→ **Exercise requirements**:
Using the material below, work out how many lines contain the word "note". Reply with the number and nothing more.
════════
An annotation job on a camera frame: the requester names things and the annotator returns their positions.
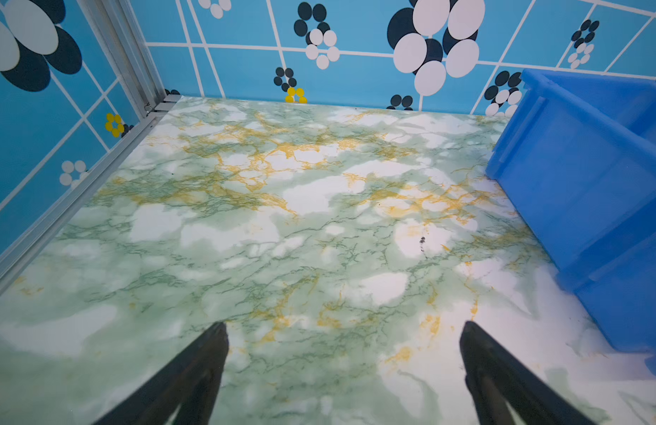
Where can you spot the blue plastic bin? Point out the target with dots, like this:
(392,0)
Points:
(578,162)

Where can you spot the aluminium frame post left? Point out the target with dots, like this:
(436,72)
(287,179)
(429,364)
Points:
(115,25)

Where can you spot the aluminium frame rail left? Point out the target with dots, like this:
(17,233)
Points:
(26,248)

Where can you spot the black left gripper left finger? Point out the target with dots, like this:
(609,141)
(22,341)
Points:
(185,389)

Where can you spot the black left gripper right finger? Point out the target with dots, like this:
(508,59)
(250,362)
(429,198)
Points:
(503,389)

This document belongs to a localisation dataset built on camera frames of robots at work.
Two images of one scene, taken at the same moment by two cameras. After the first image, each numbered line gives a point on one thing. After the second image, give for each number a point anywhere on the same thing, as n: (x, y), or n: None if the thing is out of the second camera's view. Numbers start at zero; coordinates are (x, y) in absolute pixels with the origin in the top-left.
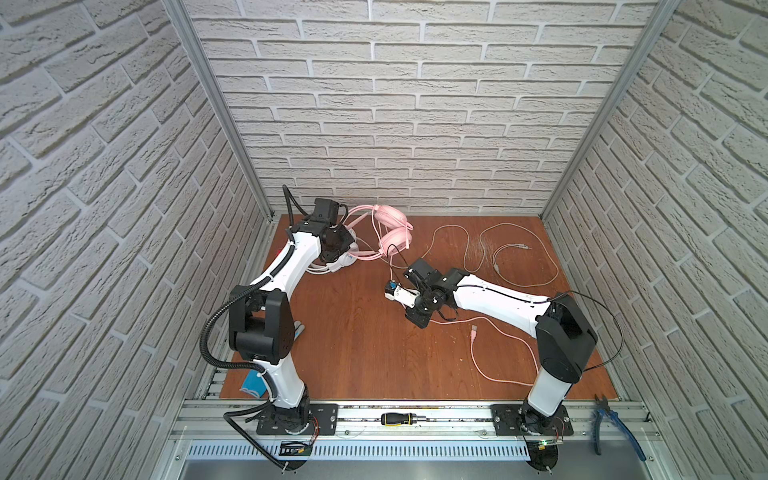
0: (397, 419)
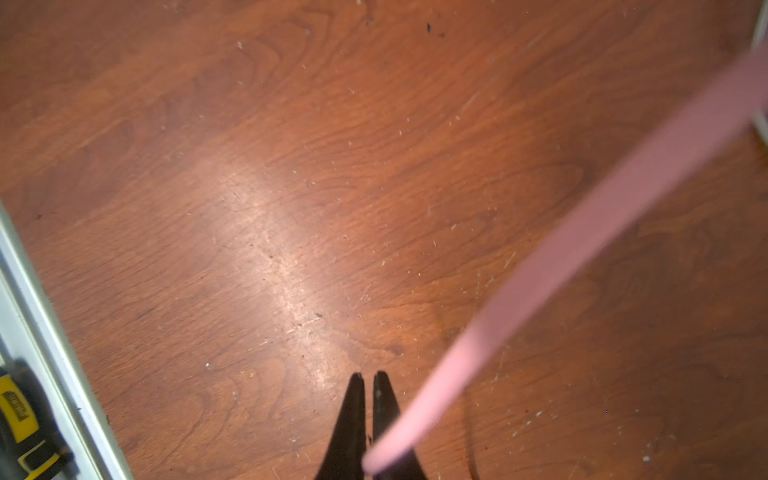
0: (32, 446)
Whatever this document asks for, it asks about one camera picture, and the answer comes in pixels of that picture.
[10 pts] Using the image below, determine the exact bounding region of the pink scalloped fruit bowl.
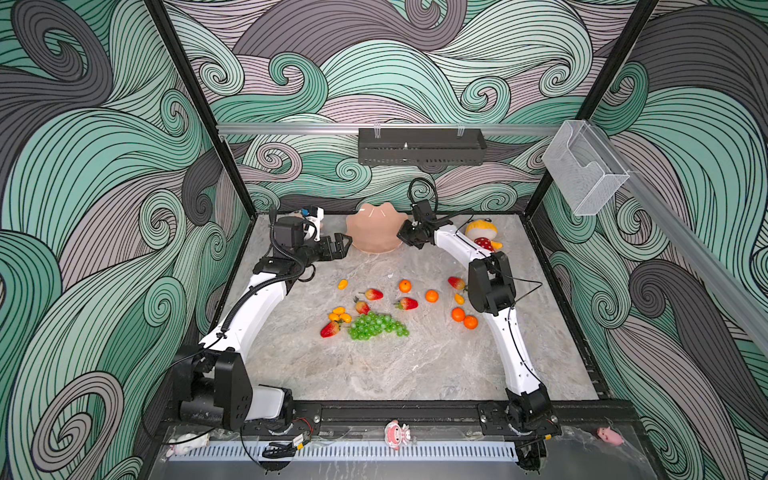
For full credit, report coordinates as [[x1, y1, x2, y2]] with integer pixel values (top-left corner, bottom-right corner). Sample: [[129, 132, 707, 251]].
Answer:
[[346, 202, 408, 254]]

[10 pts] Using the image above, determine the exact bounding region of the green grape bunch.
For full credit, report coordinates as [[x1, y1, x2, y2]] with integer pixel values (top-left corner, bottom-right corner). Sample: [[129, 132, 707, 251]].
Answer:
[[347, 313, 410, 341]]

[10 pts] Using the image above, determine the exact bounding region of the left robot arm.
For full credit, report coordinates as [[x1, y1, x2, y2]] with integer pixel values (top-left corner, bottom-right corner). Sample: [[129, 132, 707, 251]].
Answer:
[[169, 207, 352, 431]]

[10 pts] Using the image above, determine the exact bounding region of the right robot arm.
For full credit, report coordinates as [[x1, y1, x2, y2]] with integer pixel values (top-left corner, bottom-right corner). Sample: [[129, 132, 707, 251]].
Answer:
[[398, 200, 560, 441]]

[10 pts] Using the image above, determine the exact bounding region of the yellow chick plush toy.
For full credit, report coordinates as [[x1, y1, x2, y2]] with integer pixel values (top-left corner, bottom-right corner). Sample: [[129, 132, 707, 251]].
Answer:
[[464, 220, 503, 252]]

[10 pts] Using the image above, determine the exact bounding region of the orange mandarin lower left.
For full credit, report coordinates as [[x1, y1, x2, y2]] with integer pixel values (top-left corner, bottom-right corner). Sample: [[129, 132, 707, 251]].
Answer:
[[451, 307, 465, 322]]

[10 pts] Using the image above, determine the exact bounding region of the pink octopus figurine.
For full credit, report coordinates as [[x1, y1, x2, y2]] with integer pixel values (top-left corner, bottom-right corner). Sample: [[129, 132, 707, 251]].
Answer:
[[385, 420, 412, 451]]

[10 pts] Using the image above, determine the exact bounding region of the white mouse toy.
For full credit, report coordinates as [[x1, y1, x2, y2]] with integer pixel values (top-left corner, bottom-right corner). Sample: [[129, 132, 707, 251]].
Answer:
[[165, 433, 210, 458]]

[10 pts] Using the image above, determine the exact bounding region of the pink pig toy small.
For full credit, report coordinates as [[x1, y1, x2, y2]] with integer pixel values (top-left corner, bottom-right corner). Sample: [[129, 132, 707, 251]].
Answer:
[[597, 427, 625, 446]]

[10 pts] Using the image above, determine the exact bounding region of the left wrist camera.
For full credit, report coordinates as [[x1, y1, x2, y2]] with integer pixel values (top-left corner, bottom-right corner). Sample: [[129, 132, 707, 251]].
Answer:
[[302, 206, 325, 241]]

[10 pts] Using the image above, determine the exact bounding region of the black wall tray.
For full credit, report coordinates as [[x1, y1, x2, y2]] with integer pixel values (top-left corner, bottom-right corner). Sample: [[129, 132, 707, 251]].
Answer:
[[357, 127, 488, 172]]

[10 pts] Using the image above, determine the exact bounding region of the aluminium rail back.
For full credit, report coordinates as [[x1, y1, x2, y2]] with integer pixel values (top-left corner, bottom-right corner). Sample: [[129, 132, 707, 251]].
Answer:
[[216, 122, 560, 136]]

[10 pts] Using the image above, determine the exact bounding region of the aluminium rail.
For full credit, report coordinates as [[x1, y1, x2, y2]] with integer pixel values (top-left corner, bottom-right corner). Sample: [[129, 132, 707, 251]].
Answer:
[[585, 122, 767, 352], [216, 122, 560, 136]]

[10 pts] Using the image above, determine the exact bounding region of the clear plastic wall bin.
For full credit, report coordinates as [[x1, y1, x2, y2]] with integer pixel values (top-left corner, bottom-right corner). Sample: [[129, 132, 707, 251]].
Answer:
[[542, 120, 629, 217]]

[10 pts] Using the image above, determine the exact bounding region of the white ventilated cable duct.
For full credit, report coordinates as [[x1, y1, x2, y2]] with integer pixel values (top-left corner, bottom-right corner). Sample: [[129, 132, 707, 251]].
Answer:
[[168, 441, 518, 463]]

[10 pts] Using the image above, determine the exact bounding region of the aluminium rail right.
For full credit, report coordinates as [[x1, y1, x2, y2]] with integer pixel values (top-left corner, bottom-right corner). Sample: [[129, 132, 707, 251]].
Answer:
[[585, 122, 767, 352]]

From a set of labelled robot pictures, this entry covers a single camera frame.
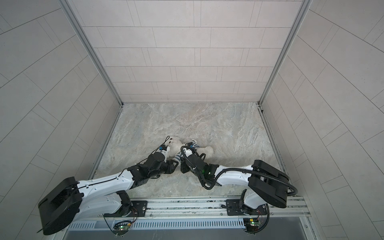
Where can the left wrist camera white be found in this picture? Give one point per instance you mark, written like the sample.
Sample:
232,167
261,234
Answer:
164,150

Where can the left green circuit board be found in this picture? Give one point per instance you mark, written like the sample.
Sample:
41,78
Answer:
121,228

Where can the left corner aluminium profile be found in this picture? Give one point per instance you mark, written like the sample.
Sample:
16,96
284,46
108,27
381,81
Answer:
69,13

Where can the right corner aluminium profile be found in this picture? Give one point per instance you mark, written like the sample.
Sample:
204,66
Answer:
289,41

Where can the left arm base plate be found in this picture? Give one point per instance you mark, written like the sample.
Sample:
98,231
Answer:
134,209

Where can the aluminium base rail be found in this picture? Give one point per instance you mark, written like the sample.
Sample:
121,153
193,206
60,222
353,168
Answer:
211,207

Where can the white ventilation grille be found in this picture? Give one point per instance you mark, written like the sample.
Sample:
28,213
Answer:
162,224

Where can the right green circuit board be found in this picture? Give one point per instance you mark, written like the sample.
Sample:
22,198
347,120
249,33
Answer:
252,225

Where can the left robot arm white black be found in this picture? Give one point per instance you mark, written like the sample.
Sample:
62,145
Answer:
73,200

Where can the blue white striped knit sweater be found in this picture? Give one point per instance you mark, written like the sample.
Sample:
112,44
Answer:
177,153

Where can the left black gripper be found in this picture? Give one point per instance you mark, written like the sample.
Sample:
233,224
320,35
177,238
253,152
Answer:
170,166

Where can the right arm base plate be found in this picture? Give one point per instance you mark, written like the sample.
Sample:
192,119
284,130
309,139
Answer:
235,208

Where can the green circuit board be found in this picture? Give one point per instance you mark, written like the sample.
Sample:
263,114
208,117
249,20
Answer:
121,228
252,225

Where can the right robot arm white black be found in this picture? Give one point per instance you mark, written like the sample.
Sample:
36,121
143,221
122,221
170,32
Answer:
267,185

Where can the corner aluminium profile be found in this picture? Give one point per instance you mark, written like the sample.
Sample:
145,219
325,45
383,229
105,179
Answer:
289,41
69,13

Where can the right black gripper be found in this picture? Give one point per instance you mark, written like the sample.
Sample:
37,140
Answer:
183,167

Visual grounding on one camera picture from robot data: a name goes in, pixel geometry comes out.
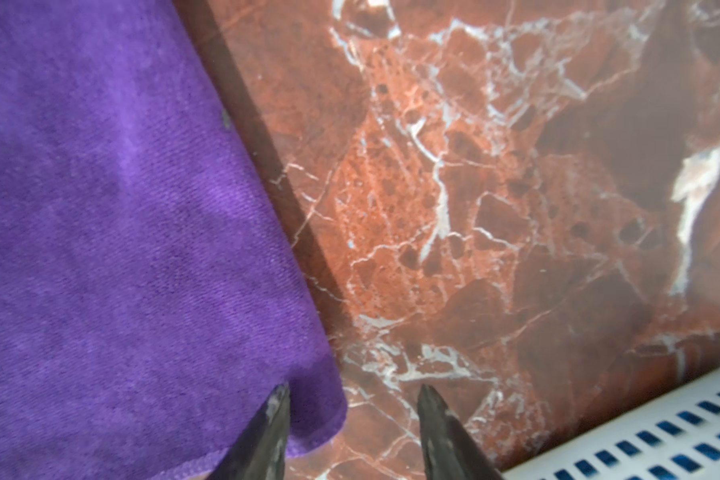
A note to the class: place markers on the purple towel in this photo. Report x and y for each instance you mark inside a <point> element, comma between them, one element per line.
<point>149,298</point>

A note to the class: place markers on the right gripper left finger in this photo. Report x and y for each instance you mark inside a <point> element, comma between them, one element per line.
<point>259,453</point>

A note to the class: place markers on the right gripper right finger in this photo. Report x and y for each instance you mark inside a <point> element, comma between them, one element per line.
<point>449,452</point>

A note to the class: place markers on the white plastic basket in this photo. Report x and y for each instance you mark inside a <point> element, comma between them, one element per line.
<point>674,436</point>

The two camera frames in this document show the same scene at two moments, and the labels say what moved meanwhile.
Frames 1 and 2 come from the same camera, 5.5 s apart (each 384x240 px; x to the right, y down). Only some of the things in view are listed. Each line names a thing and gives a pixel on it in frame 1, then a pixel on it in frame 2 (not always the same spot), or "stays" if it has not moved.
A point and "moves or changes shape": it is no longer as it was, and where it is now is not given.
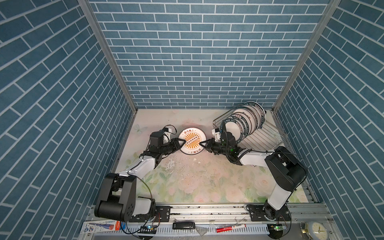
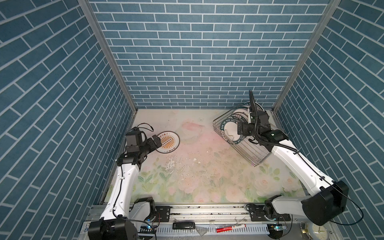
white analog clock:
════════
→ **Output below**:
4